当時のインスタグラムの投稿には作った意図は書かれていませんでしたので、今となってはよくわからなくなってしまいましたが、
「もしもエジプトの国民食がカレーだったら」
みたいなイメージで作ったのではないでしょうか。

右側があさりのベシャメルキーマ

続いてアサリのベシャメルキーマです。

エジプトの食文化にも欧米の影響はかなり大きいようで、ベシャメルソース風の料理なんかもあるようです。
ベシャメルソースにマカロニとスパイスを加えたシーフードグラタン風のカレーになりました。

カボチャとデーツのダル

これまでによく作っていたダルカレーにカボチャとデーツを加えてアレンジしたもの。

砂漠のオアシスに育つナツメヤシの実であるデーツは、エジプトでは古くから栄養源として重宝された果物です。

カボチャもデーツも甘味のある食材ですので、カレーを全て混ぜた時のバランスを考慮してダルカレーを甘く仕上げたかったのだと思われます。

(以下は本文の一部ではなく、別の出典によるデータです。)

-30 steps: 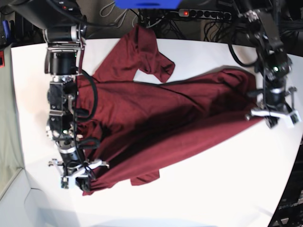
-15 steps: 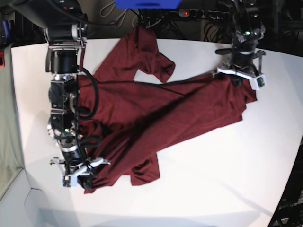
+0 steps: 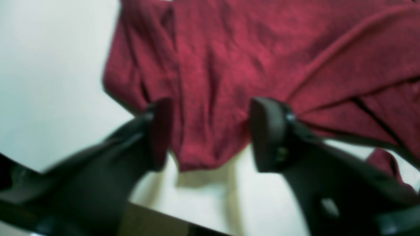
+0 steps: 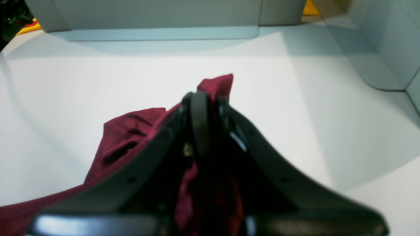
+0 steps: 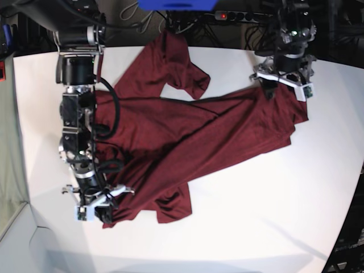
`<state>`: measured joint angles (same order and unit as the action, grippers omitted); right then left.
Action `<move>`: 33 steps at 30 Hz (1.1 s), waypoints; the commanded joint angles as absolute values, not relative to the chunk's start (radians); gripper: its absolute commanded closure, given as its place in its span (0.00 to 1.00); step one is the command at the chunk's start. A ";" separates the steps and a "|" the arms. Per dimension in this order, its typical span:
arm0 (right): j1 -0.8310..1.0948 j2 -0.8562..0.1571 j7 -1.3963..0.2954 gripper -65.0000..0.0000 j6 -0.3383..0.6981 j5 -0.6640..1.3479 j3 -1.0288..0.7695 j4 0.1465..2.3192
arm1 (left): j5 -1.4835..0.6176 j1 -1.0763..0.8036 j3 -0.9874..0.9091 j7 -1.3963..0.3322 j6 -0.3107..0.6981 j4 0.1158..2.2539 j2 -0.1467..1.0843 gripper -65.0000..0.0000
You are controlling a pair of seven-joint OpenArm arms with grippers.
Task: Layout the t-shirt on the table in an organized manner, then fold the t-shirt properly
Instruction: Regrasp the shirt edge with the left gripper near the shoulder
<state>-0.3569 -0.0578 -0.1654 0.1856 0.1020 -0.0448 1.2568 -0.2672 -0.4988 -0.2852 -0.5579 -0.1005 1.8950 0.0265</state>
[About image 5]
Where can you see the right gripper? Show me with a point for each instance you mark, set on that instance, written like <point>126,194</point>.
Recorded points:
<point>89,194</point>

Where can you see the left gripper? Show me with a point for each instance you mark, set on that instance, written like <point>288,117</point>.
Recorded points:
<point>295,73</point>

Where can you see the dark red t-shirt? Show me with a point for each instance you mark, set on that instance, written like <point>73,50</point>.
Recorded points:
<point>168,134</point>

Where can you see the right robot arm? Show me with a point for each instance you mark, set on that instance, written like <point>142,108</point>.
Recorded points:
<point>78,29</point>

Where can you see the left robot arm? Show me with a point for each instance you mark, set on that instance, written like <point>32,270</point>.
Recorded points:
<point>289,32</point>

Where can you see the black power strip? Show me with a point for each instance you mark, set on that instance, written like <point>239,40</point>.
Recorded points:
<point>241,17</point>

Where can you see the blue box at top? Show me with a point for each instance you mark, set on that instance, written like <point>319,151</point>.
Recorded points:
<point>177,5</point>

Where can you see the red black device left edge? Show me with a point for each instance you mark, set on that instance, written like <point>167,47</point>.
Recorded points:
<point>2,71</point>

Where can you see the blue bottle left edge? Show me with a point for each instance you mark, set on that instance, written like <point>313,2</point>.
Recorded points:
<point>8,35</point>

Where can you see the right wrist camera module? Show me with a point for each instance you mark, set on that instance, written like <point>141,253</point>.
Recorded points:
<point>84,213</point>

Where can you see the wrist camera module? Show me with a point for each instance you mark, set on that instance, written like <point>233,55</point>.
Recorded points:
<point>84,213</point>
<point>303,92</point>

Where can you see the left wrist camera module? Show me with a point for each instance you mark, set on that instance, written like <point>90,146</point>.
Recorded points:
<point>303,92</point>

エジプトではカボチャの実の部分も食べられますが、カボチャの種が人気のようで、乾燥させた種をぼりぼり食べるみたいです。
メジャーリーガーがベンチでひまわりの種を食べるみたいな感じでしょうか。

タブレサラダとクスクス

タブレサラダはイスラエルカレーの時にも登場した、パセリを使ったサラダです。
中東からヨーロッパにかけてよく食べられているメジャーなサラダ。

クスクスはエジプトのあたりが発祥だといわれる世界一短いパスタです。
キュウリやトマトと合わせてサラダ風の味付けに。

焼きイチジクのライタと右側にカンヌーグとターメイヤ

イチジクのオーブン焼きとヨーグルトを合わせて、仕上げにシナモンを振りかけたヨーグルトソースです。
イチジクはクレオパトラの愛した果物と謂われていています。
ヨーグルトの酸味とイチジクの優しい甘味がカレーにアクセントを与えてくれます。

カンヌーグは「ガヌーシュ」の誤りだと思われます。
ババガヌーシュというのがエジプトや中東でよく食べられている焼き茄子のペーストですので、忙しすぎるあまりカタカナがゲシュタルト崩壊を起こしたままのリリースになったのでしょう。
ガヌーシュのエジプト弁がカンヌーグなのかもしれません。

ターメイヤはエジプトに古くから伝わるそら豆のコロッケです。
ベシャメルキーマがバターを使う重ためのカレーでしたので、隣に位置するターメイヤはバランスを取って油が控えめになるようにフライパンで焼いての提供でした。

『全部混ぜた時のバランスをけっこう考えてる』

という思想をサボることなく実践していて偉いなあと思います。

エジプトカレー

全景がこちら。
ピラミッド型のターメリックライスが、たまらなくエジプトですね。
もしも吉村作治先生がエジプトカレー食べたらどんな顔するだろう。
エジプトが当たり前すぎて感情ゼロでもぐもぐでしょうか。

今回のメニューはエジプトの食文化を強く反映させたカレーになっています。
また改めてエジプトを扱うことがあれば、歴史や宗教の部分をフューチャーしてたバージョンも見てみたい気がします。

最後までお読みいただきありがとうございました。
ではまた次のカレーでお会いしましょう。